Indeed, as Nana Wilson-Tagoe puts it in her dense and rewarding essay, in Vera's work the rape acts 'as a subtext that writes a discourse of gender within the text' (p. 170). If anything, I suggest that she puts it only too mildly – the rape of the female body and the trauma that ensues are inextricable from the way in which Yvonne Vera reads the postcolonial nation. In the words of Wilson-Tagoe, 'Such a writing of rape moves it beyond individual violation into the wider, socially constructed sphere that organises sexuality and power relations' (p. 171). She goes on to explore the significance of incest in Vera's writing, and especially her treatment of incest as a comment on narratives of liberation. Referring specifically to Under the Tongue, she writes: 'Herein incest has other connotations: it is an exploitation of women's powerlessness within a world constructed around their silence; on another level it is a negative symptom of a construction of masculinity embedded in the community and particularly heightened during the war' (p. 174). The point here is not that one should overlook the specific historical constraints on human, and notably male forms of behaviour, but to temper the urge to read all such actions as excusable in terms of a narrative of resistance that repeatedly silences women's participation in the anti-colonial struggle. Rape is not a 'battle of the sexes', as Samuelson proposes, drawing on a long list of such views, but a more insidious manifestation of gender structures, an exercise in power that is inextricable from a larger social model in which men and women are 'marked out' not as biological but as social beings.

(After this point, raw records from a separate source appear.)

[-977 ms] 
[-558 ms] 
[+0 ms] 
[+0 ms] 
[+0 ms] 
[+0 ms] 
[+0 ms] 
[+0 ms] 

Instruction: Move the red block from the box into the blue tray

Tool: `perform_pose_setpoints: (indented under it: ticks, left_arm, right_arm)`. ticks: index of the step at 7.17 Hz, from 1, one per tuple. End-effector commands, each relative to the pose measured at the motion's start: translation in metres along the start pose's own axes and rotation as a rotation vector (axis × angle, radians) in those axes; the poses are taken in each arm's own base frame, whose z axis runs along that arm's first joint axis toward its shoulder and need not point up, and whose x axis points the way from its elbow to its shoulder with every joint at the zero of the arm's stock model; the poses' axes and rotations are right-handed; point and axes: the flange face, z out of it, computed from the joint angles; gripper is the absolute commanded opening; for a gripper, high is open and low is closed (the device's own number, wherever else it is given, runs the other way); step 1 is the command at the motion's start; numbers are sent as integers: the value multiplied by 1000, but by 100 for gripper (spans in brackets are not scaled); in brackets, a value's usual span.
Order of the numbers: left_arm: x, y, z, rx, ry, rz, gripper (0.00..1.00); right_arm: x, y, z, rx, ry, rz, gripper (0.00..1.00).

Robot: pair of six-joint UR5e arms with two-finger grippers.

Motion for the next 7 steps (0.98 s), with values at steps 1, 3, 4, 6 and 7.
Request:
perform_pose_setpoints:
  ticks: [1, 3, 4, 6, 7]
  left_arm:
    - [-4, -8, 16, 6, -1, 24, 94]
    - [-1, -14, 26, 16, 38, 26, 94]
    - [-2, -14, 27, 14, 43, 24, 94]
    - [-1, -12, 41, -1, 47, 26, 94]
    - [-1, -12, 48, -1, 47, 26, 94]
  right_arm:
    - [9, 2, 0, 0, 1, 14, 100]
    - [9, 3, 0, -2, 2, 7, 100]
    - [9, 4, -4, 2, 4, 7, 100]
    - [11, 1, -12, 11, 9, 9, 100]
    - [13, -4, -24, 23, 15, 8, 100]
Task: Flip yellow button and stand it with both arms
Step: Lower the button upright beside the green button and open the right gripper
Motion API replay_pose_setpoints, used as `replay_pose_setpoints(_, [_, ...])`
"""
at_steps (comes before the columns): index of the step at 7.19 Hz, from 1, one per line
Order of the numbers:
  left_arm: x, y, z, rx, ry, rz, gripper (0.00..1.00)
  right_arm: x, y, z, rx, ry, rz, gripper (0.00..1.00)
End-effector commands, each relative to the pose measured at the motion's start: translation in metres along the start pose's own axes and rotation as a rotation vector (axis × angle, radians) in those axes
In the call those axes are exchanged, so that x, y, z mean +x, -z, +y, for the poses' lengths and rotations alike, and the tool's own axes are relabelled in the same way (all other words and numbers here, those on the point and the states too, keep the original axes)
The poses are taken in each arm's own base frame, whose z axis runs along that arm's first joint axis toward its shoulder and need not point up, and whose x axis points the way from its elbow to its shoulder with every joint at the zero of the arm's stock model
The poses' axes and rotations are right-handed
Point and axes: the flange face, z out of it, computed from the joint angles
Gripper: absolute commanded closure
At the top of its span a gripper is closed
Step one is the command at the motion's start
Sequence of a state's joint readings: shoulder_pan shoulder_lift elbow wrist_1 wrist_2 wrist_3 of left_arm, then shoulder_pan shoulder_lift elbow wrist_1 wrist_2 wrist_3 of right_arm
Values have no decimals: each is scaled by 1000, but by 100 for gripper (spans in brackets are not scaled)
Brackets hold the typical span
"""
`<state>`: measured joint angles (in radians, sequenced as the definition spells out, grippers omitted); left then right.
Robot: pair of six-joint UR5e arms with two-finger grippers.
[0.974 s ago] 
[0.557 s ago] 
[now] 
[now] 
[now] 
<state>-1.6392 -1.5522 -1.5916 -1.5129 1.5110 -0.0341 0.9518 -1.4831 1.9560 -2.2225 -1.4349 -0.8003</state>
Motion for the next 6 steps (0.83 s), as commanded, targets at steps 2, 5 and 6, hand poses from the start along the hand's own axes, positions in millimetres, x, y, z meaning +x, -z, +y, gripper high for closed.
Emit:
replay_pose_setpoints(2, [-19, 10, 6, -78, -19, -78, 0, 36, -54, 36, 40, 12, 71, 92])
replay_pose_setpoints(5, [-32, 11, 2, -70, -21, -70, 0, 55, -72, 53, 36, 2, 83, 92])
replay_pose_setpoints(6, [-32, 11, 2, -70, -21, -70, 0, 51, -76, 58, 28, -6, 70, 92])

However, Sign and Taboo: Perspectives on the Poetic Fiction of Yvonne Vera offers such a wide and rich array of readings of Yvonne Vera's work that might be read, in part, as the requisite response from a reviewer. I would recommend it to anyone encountering Vera for the first time, or engaged in a more detailed exploration of her work. Such exploration will, ideally, move on to attempt to situate her precisely within a complex web of literary, aesthetic and political affiliations.